Copy out, from the entries below, each line holding the string "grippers".

┌──

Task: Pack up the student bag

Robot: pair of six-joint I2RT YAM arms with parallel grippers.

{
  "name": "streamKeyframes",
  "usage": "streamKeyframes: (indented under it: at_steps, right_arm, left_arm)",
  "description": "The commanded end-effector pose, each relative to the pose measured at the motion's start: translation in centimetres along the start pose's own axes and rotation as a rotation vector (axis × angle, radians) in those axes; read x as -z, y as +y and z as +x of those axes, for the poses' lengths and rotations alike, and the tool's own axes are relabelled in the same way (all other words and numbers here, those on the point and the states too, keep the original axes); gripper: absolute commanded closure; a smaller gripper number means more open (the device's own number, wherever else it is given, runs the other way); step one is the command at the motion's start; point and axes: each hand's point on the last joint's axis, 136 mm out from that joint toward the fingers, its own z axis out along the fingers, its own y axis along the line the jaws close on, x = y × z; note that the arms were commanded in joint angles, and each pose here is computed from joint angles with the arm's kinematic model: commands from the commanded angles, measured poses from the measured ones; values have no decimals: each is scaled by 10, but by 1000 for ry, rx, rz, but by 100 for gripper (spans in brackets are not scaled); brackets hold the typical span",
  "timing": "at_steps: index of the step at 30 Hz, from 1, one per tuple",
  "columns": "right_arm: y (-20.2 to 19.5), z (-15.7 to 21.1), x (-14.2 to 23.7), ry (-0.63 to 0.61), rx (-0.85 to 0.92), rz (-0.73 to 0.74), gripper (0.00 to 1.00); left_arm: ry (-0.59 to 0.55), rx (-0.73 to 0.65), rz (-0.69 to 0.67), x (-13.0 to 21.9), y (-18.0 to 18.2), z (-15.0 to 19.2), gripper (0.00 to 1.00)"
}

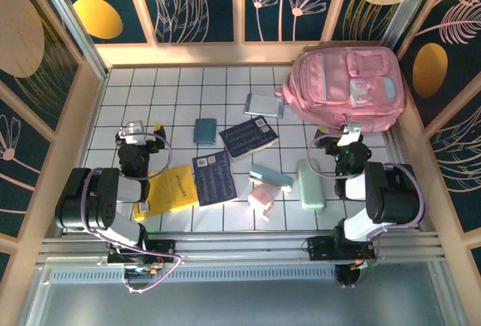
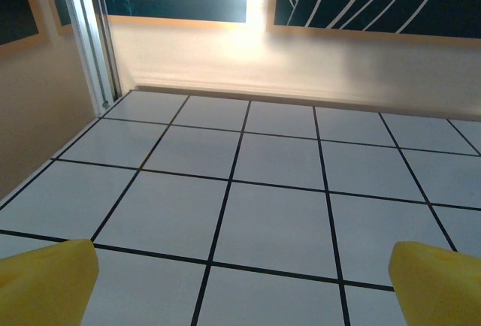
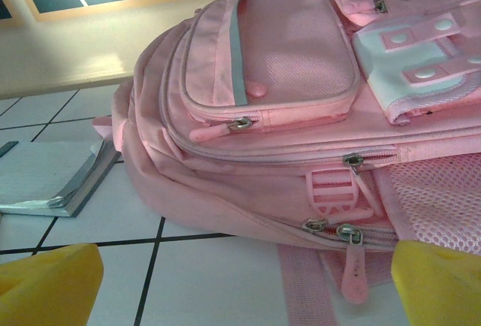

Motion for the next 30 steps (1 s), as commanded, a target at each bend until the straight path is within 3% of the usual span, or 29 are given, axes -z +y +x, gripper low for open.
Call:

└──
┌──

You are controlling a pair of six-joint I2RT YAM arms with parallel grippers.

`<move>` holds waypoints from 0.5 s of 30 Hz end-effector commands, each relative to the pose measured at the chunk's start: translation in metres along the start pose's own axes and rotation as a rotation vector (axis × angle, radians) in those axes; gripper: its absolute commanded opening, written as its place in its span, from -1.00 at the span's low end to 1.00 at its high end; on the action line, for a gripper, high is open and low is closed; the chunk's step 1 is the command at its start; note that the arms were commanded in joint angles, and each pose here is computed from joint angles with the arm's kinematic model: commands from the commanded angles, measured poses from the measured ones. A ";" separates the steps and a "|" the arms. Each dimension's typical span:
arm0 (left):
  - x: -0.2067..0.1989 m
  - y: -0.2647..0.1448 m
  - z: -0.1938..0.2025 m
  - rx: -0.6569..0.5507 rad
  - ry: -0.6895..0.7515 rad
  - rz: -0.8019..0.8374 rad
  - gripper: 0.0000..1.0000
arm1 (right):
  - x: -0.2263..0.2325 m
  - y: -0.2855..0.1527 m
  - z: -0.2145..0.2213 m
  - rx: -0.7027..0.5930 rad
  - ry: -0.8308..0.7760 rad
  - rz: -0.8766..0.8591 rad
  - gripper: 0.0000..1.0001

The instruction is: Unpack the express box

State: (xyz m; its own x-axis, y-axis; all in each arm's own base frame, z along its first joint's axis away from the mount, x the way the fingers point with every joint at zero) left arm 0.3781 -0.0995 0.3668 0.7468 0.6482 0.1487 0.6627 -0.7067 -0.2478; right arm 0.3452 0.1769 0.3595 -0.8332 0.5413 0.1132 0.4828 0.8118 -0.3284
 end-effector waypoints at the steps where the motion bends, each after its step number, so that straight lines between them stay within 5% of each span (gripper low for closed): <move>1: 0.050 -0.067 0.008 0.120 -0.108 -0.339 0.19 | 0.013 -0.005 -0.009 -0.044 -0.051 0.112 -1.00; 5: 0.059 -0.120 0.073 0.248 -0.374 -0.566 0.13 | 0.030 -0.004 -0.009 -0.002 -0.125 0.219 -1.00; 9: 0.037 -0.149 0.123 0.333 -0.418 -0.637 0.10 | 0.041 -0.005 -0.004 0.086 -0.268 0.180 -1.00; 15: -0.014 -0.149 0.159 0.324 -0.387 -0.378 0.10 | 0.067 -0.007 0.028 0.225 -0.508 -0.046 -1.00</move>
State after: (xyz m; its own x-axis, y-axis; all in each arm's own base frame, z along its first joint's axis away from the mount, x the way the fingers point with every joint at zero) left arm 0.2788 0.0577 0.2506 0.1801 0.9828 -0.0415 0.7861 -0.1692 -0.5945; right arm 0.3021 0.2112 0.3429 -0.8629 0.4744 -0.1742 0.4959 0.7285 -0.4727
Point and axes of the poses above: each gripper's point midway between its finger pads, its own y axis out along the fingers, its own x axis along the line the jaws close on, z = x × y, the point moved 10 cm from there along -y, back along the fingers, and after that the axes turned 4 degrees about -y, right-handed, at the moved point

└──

● Result below
Robot: pair of six-joint I2RT YAM arms with parallel grippers.
You are controlling a pair of six-joint I2RT YAM arms with parallel grippers.

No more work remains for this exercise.